Repeat the entries below exactly, missing none.

(Material to process Opens)

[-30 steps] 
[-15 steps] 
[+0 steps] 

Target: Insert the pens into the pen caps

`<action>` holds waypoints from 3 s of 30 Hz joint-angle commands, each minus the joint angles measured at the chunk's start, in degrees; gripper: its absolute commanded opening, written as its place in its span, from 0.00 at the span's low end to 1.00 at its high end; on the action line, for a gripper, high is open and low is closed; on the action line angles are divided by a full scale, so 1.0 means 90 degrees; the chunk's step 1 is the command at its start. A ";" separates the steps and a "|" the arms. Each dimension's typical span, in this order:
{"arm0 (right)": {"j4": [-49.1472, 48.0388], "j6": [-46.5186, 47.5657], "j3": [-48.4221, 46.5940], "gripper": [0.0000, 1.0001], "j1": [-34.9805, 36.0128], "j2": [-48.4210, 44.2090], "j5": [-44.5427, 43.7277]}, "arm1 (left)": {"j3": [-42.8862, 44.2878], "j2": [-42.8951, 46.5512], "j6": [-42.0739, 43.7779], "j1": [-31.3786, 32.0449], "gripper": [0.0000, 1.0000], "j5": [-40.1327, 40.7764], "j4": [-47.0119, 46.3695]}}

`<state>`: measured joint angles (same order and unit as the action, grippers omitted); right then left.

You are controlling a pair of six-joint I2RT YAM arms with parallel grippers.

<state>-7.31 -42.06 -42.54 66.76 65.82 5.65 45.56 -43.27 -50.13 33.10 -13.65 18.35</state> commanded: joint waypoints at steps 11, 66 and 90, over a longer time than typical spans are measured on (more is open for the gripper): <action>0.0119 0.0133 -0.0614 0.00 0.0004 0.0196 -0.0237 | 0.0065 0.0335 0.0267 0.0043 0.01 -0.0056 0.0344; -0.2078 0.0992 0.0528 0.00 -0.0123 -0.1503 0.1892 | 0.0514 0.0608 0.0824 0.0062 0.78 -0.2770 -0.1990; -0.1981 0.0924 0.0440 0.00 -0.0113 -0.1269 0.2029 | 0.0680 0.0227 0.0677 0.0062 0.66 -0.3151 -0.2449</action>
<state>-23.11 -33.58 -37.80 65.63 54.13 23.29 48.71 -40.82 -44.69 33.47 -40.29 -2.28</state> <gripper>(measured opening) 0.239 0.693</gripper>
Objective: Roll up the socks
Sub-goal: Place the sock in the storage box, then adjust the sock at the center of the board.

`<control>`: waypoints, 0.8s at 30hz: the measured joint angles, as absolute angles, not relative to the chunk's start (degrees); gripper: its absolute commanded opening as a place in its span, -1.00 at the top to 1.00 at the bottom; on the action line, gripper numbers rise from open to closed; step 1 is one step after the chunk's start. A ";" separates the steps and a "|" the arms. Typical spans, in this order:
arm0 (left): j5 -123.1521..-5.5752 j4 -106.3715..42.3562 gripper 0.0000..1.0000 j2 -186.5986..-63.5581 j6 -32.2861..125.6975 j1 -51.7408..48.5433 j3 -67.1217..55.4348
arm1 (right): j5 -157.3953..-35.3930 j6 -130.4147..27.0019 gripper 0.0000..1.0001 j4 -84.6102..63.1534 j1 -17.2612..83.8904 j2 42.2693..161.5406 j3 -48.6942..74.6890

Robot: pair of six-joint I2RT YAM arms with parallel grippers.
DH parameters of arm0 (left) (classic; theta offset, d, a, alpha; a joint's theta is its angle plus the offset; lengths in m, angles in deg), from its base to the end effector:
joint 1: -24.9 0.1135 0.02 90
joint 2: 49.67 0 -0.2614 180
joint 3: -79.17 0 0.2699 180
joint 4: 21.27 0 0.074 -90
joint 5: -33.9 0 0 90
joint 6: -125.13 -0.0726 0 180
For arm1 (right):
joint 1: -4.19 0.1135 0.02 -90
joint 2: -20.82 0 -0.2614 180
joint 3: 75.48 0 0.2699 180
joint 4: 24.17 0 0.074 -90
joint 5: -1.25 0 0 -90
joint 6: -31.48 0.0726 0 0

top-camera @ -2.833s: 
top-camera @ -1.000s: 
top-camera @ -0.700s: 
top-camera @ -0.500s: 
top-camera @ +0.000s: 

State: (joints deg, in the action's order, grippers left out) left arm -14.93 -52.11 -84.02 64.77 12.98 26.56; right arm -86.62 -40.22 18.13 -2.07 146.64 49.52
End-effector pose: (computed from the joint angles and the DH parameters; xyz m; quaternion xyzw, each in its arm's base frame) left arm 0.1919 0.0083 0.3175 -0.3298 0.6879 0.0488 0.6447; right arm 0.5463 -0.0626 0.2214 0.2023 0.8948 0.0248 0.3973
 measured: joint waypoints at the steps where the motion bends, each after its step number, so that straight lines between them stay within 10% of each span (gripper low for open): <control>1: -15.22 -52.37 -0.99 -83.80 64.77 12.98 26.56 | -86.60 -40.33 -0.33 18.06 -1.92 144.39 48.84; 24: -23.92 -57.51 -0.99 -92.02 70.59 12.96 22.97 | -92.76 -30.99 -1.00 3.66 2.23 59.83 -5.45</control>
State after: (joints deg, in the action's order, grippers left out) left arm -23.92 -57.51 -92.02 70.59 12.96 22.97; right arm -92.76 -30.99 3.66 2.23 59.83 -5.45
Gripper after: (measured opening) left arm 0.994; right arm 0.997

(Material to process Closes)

* **Expected answer**
[-30 steps] 
[-15 steps] 
[+0 steps] 

Target: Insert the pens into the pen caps

`<action>` holds waypoints from 3 s of 30 Hz joint-angle commands, each minus the joint angles measured at the chunk's start, in degrees; gripper: its absolute commanded opening, written as its place in its span, from 0.00 at the span's low end to 1.00 at its high end; on the action line, for a gripper, high is open and low is closed; on the action line angles are divided by a full scale, so 1.0 means 90 degrees; the chunk's step 1 is the command at its start. A ";" separates the steps and a "|" the arms. Each dimension's typical span, in this order:
{"arm0 (right)": {"j4": [-49.1472, 48.0388], "j6": [-46.5186, 47.5657], "j3": [-48.4221, 46.5940], "gripper": [0.0000, 1.0001], "j1": [-34.9805, 36.0128], "j2": [-48.4210, 44.2090], "j5": [-44.5427, 43.7277]}, "arm1 (left)": {"j3": [-42.8862, 44.2878], "j2": [-42.8951, 46.5512], "j6": [-42.0739, 43.7779], "j1": [-31.3786, 32.0449], "gripper": [0.0000, 1.0000], "j5": [-40.1327, 40.7764], "j4": [-47.0119, 46.3695]}}

`<state>`: measured joint angles (same order and unit as the action, grippers omitted); right then left.

You are controlling a pair of six-joint I2RT YAM arms with parallel grippers.

<state>-7.31 -42.06 -42.54 66.76 65.82 5.65 45.56 -43.27 -50.13 33.10 -13.65 18.35</state> commanded: joint waypoints at steps 11, 66 and 90, over a longer time than typical spans are measured on (more is open for the gripper): <action>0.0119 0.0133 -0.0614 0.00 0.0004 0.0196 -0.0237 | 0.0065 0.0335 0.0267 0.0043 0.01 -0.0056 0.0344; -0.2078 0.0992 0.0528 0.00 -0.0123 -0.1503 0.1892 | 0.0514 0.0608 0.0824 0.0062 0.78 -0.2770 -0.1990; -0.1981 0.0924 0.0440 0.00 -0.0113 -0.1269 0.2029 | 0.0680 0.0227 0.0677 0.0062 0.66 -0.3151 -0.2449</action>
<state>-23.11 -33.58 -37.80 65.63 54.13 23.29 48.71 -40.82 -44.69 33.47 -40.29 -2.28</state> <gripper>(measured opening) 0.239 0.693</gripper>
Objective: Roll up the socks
Sub-goal: Place the sock in the storage box, then adjust the sock at the center of the board.

`<control>`: waypoints, 0.8s at 30hz: the measured joint angles, as absolute angles, not relative to the chunk's start (degrees); gripper: its absolute commanded opening as a place in its span, -1.00 at the top to 1.00 at the bottom; on the action line, gripper numbers rise from open to closed; step 1 is one step after the chunk's start. A ";" separates the steps and a "|" the arms. Typical spans, in this order:
arm0 (left): j5 -123.1521..-5.5752 j4 -106.3715..42.3562 gripper 0.0000..1.0000 j2 -186.5986..-63.5581 j6 -32.2861..125.6975 j1 -51.7408..48.5433 j3 -67.1217..55.4348
arm1 (right): j5 -157.3953..-35.3930 j6 -130.4147..27.0019 gripper 0.0000..1.0001 j4 -84.6102..63.1534 j1 -17.2612..83.8904 j2 42.2693..161.5406 j3 -48.6942..74.6890

Robot: pair of six-joint I2RT YAM arms with parallel grippers.
DH parameters of arm0 (left) (classic; theta offset, d, a, alpha; a joint's theta is its angle plus the offset; lengths in m, angles in deg), from its base to the end effector:
joint 1: -24.9 0.1135 0.02 90
joint 2: 49.67 0 -0.2614 180
joint 3: -79.17 0 0.2699 180
joint 4: 21.27 0 0.074 -90
joint 5: -33.9 0 0 90
joint 6: -125.13 -0.0726 0 180
For arm1 (right):
joint 1: -4.19 0.1135 0.02 -90
joint 2: -20.82 0 -0.2614 180
joint 3: 75.48 0 0.2699 180
joint 4: 24.17 0 0.074 -90
joint 5: -1.25 0 0 -90
joint 6: -31.48 0.0726 0 0

top-camera @ -2.833s: 
top-camera @ -1.000s: 
top-camera @ -0.700s: 
top-camera @ -0.500s: 
top-camera @ +0.000s: 

State: (joints deg, in the action's order, grippers left out) left arm -14.93 -52.11 -84.02 64.77 12.98 26.56; right arm -86.62 -40.22 18.13 -2.07 146.64 49.52
End-effector pose: (computed from the joint angles and the DH parameters; xyz m; quaternion xyzw, each in its arm's base frame) left arm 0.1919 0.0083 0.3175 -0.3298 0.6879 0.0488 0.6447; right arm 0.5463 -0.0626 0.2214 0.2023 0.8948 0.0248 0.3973
 measured: joint waypoints at the steps where the motion bends, each after its step number, so that straight lines between them stay within 10% of each span (gripper low for open): <control>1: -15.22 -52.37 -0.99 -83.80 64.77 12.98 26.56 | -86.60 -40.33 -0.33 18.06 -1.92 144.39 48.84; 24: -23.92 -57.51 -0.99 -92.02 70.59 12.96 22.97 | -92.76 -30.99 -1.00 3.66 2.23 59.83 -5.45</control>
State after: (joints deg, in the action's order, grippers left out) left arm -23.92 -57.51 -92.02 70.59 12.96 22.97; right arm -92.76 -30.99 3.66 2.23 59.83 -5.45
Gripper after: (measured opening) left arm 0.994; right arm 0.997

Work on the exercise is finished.